How do I use the copyable .cursorrules block in my project?
Copy the block from the Copyable .cursorrules Configuration section and paste it into a new file named .cursorrules at the root of your PyTorch project. Cursor AI will reference this file to enforce stack-specific rules, directory structure, and security practices during development and CI runs.
Does this template enforce CUDA-specific best practices?

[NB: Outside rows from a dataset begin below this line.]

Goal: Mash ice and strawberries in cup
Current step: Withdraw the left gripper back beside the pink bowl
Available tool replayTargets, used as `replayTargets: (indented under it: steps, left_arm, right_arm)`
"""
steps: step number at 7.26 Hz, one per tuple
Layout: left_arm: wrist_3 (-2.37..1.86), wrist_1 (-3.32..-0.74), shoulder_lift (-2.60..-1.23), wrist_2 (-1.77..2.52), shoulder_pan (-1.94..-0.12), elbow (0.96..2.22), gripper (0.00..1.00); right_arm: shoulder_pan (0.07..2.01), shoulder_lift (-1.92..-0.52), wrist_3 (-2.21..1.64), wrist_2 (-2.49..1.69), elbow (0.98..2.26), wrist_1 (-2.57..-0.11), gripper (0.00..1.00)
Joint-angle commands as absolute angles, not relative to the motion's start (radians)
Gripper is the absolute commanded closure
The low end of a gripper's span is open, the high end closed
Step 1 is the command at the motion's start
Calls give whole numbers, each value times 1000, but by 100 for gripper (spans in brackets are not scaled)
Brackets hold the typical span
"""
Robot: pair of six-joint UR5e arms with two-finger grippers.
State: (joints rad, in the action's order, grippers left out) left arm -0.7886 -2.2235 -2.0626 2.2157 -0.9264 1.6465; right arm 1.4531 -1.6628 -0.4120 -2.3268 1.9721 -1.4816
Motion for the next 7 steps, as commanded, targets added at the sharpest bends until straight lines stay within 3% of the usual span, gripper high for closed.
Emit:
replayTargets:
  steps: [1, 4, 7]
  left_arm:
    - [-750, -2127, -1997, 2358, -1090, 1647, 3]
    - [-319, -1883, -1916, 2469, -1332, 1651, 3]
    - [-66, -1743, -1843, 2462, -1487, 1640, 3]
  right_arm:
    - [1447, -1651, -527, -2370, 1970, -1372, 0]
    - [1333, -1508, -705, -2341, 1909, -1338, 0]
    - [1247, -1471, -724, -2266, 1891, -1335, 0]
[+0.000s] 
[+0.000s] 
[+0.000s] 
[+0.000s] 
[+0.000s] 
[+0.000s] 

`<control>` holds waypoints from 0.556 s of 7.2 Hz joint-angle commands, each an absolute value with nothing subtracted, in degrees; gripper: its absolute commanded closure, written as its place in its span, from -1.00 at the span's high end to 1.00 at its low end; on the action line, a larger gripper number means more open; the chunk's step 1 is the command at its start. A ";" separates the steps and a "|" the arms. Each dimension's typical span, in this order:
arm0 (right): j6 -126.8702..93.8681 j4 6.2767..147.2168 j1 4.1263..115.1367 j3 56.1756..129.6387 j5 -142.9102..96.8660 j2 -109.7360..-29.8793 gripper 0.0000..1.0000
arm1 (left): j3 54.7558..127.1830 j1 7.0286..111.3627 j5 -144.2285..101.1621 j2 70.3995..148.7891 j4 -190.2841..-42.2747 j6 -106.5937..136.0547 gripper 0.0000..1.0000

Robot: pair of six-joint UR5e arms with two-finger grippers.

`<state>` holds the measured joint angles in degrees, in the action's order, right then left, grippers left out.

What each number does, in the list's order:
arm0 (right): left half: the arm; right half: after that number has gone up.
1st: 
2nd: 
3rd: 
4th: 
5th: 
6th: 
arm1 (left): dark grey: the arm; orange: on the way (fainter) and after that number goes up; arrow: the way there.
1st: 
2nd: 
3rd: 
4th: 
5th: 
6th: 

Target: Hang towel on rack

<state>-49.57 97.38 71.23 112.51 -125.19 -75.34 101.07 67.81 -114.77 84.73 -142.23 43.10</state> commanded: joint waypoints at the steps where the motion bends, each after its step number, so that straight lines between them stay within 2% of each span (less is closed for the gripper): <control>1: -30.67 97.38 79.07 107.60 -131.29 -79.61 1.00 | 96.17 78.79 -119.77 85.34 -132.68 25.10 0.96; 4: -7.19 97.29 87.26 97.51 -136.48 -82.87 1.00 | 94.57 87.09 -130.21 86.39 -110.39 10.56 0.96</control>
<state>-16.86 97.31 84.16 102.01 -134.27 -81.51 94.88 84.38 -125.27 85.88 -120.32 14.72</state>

Yes. It prescribes using mixed precision with autocast, GradScaler, proper memory management, deterministic options when needed, and GPU-aware data loading to optimize training throughput on CUDA-enabled hardware.
Is this template suitable for experiment tracking and reproducibility?
Absolutely. The rules include metadata patterns for experiments, model checkpoints, and dataset versions, supporting reproducible results and auditable training histories across environments and runs.
How does Cursor AI help with production readiness?
Cursor AI enforces structure, lints, and security checks that align with CI/CD for ML. It guides you to prevent leaks, ensure deterministic behavior when required, and maintain a maintainable, testable training pipeline suitable for production.